Temporal Modeling Insights
- Short-Horizon Tasks: Aggregating temporally adjacent frames yields consistent performance improvements; LESSViT shows the highest gains using naive max pooling, indicating that powerful static backbones can exploit temporal context even with simple methods.
- Long-Horizon Tasks: Increasing context length benefits land cover and land use segmentation (CLCD, NLCD-S), with the temporal SSL variant of SpectralViT outperforming pooling and attention baselines. However, in crop classification (CDL), performance gains plateau or degrade with long input horizons, suggesting that outdated historical context may introduce label noise or confounding due to rapid land use changes.
A strong, consistent result is that temporally pretrained models (via self-supervised objectives) provide additive benefits over both static pretraining and supervised temporal attention.
Practical and Theoretical Implications
ChronoEarth-492K and its benchmark establish a new standard for temporally aware HSI modeling by enabling end-to-end evaluation of spatial, spectral, and temporal generalization. The ability to evaluate both short-term aggregation and long-horizon forecasting under realistic, split-based OOD scenarios is particularly useful for remote sensing tasks where geographic and inter-annual domain shift dominates downstream utility.
The results indicate that current generation HSI foundation models benefit from both massive scale static pretraining and explicit temporal adaptation, but there is substantial headroom, especially in OOD robustness and long-term forecasting. The empirical evidence suggests that simple pooling is insufficient for fine-grained temporal dependencies and that the quality of temporal adaptation is highly contingent on the baseline backbone's capacity.

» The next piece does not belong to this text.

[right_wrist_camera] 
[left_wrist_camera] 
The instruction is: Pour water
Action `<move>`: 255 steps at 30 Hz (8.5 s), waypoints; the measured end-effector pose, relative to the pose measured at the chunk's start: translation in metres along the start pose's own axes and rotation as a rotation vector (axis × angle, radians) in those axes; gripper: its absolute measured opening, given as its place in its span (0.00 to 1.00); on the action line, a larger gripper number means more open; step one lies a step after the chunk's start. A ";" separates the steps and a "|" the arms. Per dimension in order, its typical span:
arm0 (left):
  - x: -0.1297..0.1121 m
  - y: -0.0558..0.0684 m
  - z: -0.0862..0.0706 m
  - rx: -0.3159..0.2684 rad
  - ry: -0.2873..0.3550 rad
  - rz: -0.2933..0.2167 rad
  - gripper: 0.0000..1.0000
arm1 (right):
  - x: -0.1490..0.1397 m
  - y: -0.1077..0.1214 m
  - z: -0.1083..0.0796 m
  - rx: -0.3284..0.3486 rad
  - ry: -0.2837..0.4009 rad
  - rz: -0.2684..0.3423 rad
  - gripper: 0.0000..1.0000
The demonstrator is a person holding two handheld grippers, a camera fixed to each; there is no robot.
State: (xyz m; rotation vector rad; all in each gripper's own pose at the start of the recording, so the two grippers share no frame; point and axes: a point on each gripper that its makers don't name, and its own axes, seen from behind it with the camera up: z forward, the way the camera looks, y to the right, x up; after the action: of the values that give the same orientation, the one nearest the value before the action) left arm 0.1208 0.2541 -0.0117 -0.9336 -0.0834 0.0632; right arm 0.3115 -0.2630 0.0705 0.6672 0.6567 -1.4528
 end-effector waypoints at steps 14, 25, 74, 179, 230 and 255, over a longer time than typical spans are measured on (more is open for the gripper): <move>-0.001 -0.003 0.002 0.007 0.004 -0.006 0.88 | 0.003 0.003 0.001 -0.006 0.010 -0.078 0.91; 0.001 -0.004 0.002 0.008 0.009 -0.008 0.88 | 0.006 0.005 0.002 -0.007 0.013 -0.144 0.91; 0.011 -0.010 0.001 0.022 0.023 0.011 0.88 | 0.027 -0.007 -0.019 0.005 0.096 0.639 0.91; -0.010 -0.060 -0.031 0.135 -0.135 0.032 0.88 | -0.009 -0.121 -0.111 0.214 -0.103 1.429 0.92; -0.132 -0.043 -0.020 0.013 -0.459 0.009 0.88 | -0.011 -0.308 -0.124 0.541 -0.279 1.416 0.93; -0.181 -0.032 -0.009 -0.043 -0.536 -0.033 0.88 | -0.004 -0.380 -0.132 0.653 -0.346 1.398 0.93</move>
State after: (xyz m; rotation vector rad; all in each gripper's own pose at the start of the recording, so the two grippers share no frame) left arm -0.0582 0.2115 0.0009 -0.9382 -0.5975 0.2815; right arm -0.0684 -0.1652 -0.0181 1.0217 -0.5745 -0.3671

Limitations and Future Directions
A primary limitation is that temporal modeling is implemented as a separate stage atop static spatial backbones, rather than performed in an end-to-end, native spatiotemporal manner. Additionally, temporal observation sparsity and irregularity, inherent to orbital HSI archives, introduce challenges for deriving uniformly consistent temporal features. Future research should target:
- Architectures integrating spatial, spectral, and temporal dynamics natively
- Self-supervised objectives that can disentangle long-term trend from sensor noise and environmental variability
- Learning paradigms robust to variable and sparse observation intervals
Addressing these avenues is vital for operational deployment in climate monitoring, agricultural analysis, and forecasting frameworks.
Conclusion
ChronoEarth-492K provides the first large-scale, globally diverse, and temporally calibrated HSI dataset supporting rigorous spatiotemporal SSL, alongside a unified and realistic benchmark suite. Empirical analyses establish that large-scale pretraining confers consistent benefits in downstream performance and generalization, while explicit temporal adaptation via self-supervised learning yields further gains, particularly for long-horizon predictive tasks. ChronoEarth-492K is positioned to serve as a foundational resource for the development, evaluation, and deployment of temporally grounded hyperspectral foundation models in Earth observation applications (2605.15666).